Indiana bats hibernate in limestone caves within several miles of the wind farm, which would provide energy to tens of thousands of households. The question before the judge: Would the bats fly in the path of the 122 turbines that will be built along a 23-mile stretch of mountaintop?

Eric R. Glitzenstein, an attorney for the plaintiffs, said in his opening statement that both sides agree the windmills will kill more than 130,000 bats of all types over the next 20 years.

"The question comes down to whether there is some reason to think Indiana bats will escape that fate," he said. "The position of the defendants is, 'Let's roll the dice and see what happens.' We believe that the rolling-the-dice approach to the Endangered Species Act is not in keeping with what Congress had in mind."

Cowan and other plaintiffs, including the D.C.-based Animal Welfare Institute, support wind power as one way to mitigate climate change. But they say this setting, a lush rural area where coal and timber industries once dominated, is the wrong one.

They say Indiana bats are likely to fly near the turbines in the fall as they migrate to caves from forests, where they spend spring and summer. Some biologists who analyzed recordings at the site say they are nearly certain that Indiana bats made some of the calls.

Any deaths would be a blow to a species that has been slow to rebound from the damage caused by pollution and human disturbance of their caves, partly because females have only one baby each year, the plaintiffs say.

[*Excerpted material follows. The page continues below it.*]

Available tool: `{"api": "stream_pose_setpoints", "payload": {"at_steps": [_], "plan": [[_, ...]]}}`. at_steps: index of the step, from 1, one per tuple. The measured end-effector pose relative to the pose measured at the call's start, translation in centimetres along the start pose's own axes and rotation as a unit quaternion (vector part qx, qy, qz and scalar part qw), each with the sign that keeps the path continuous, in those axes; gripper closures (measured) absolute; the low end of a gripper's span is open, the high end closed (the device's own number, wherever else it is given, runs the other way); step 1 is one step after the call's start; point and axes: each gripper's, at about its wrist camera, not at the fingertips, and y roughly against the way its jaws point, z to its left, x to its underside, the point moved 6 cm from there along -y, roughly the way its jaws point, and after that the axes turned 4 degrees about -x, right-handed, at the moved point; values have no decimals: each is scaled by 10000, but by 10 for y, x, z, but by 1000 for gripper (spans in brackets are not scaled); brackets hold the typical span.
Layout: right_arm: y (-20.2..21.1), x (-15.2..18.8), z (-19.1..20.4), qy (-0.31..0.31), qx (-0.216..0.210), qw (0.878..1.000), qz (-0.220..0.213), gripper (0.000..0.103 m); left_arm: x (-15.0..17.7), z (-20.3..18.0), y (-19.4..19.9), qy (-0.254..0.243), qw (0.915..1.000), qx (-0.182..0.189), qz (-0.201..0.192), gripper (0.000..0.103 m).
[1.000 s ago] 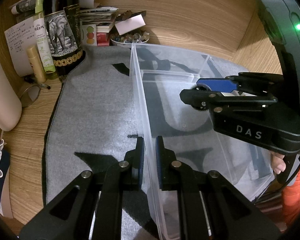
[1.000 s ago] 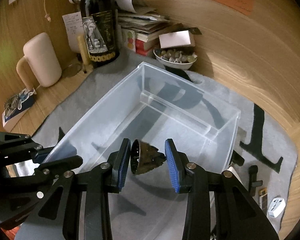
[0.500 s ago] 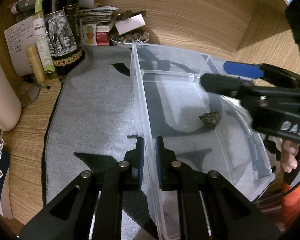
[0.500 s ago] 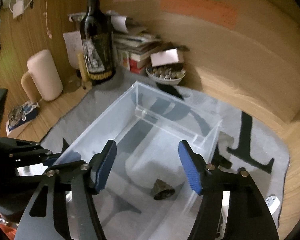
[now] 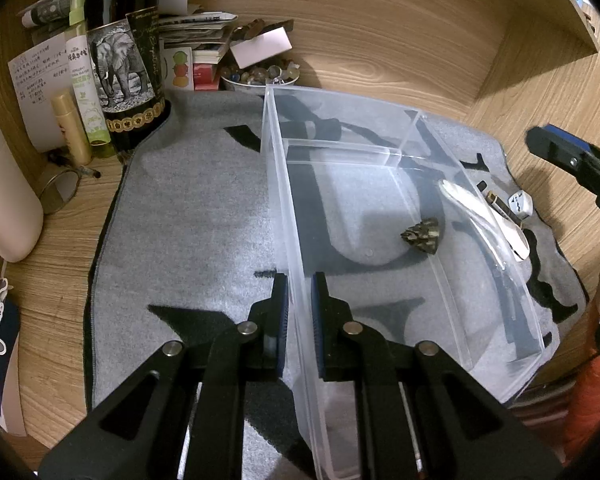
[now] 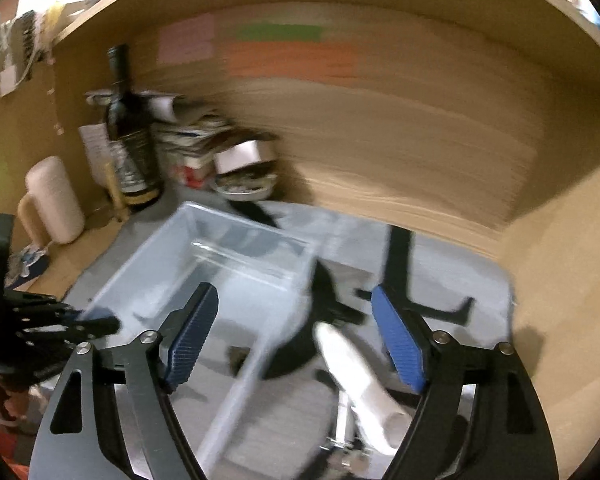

Invenergy argues there is no sign that Indiana bats go to the ridge. When a consultant put up nets at or near the site in summer 2005 and 2006 to search for bats, no Indiana bats were captured. Some bat experts say that the females prefer lower areas when they have their young and that the ridge is too high. The company also stresses that there is no confirmed killing of an Indiana bat at any wind farm nationwide.

"A $300 million, environmentally friendly, clean, renewable energy project waiting to serve 50,000 households is in limbo over a rare bat nobody has ever seen on the project site," Clifford J. Zatz, a lawyer at Crowell & Moring, which represents the wind farm, said in court.

In an area scarred by mountaintop coal mining, company officials say, the wind farm is a friend to the environment. It also is bringing jobs to the region.

"We're a clean, green energy company," said Joseph Condo, vice president and general counsel. "The project will be able to deliver clean energy for years."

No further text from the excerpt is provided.